Le Président du Conseil Faure Essozimna Gnassingbé a reçu samedi 23 mai 2026 le président de la Commission de l’Union Économique et Monétaire Ouest-Africaine (UEMOA), Abdoulaye Diop. Les discussions ont porté sur la mise en œuvre des réformes communautaires, le renforcement de la gouvernance économique et les défis sécuritaires de la sous-région.
Abdoulaye Diop a dressé un bilan positif de la situation économique de l’Union. La dynamique régionale affiche un taux de croissance moyen supérieur à 6%. Les autres agrégats macroéconomiques suivent également une trajectoire favorable. « Nous avons discuté de la situation économique de notre Union. La dynamique économique est marquée par un taux de croissance moyen de plus de 6%. Les autres agrégats macroéconomiques sont également bien orientés. Ce sont des questions importantes que nous avons abordées avec Monsieur le Président du Conseil. Nous avons naturellement recueilli ses orientations pour bâtir une Union plus dynamique, plus forte et résiliente », a-t-il déclaré.

Le président de la Commission a présenté les résultats de la onzième Revue annuelle des réformes politiques, programmes et projets communautaires. Cette évaluation s’est tenue le 11 mai 2026 au titre de l’exercice 2025. Elle a permis d’identifier les voies et moyens pour assurer une bonne transposition des réformes politiques communautaires. L’accent a été mis sur l’accélération de l’exécution de ces politiques au niveau national.
Abdoulaye Diop a salué les performances économiques et financières du Togo. Il estime qu’elles contribuent positivement aux résultats globaux de l’Union. « Nous saluons les performances macroéconomiques et de gestion économique et financière du Togo, lesquelles confortent globalement ce qui se fait au niveau de l’Union. Les performances globales de l’Union reposent nécessairement sur la solidité des performances nationales.

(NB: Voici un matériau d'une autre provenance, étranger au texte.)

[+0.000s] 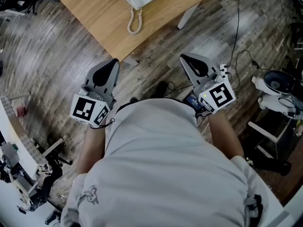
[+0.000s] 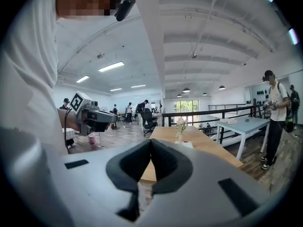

Et dans ce cadre, le Togo joue bien sa partition », a-t-il affirmé.
Cette reconnaissance souligne le rôle du pays dans la dynamique régionale. Les résultats nationaux alimentent directement la croissance de l’espace communautaire. La stabilité macroéconomique togolaise renforce la résilience de l’ensemble des huit États membres que sont le Bénin, le Burkina Faso, la Côte d’Ivoire, la Guinée-Bissau, le Mali, le Niger, le Sénégal et le Togo.
Les enjeux sécuritaires et institutionnels ont également occupé une place centrale dans les échanges. Le Président du Conseil a formulé des orientations pour une mise en œuvre efficace des programmes et stratégies en cours. L’environnement régional impose une coordination renforcée entre les États membres face aux défis multiples.
Le président de la Commission a félicité le Président Faure Essozimna Gnassingbé pour l’organisation réussie de la troisième édition du Forum d’affaires Biashara Africa. Cet événement s’inscrit dans la vision stratégique de l’UEMOA. « J’ai saisi l’occasion pour saluer le dynamisme que nous avons constaté au niveau du Togo qui est devenu un centre stratégique de réflexion sur l’intégration africaine. Je salue la récente rencontre, le forum Biashara où des idées fortes ont été dégagées par le Président du Conseil. Cette rencontre est en phase avec ce que nous sommes en train de faire au niveau de la Commission de l’UEMOA, pour asseoir notre Stratégie IMPACT 2030 et mettre en œuvre la vision 2040 », a précisé Abdoulaye Diop.
La Stratégie IMPACT 2030 et la Vision 2040 structurent l’action de l’UEMOA pour les prochaines années. Ces instruments visent à approfondir l’intégration économique et à renforcer la compétitivité de l’espace communautaire. Les forums comme Biashara Africa permettent de traduire ces orientations en opportunités concrètes pour les entreprises et les investisseurs.
L’Union Économique et Monétaire Ouest-Africaine a été créée le 10 janvier 1994 avec pour mission l’édification d’un espace économique harmonisé et intégré en Afrique de l’Ouest. L’institution regroupe huit États qui partagent une monnaie commune et des politiques économiques convergentes. La coordination des réformes nationales garantit la cohérence de l’ensemble régional.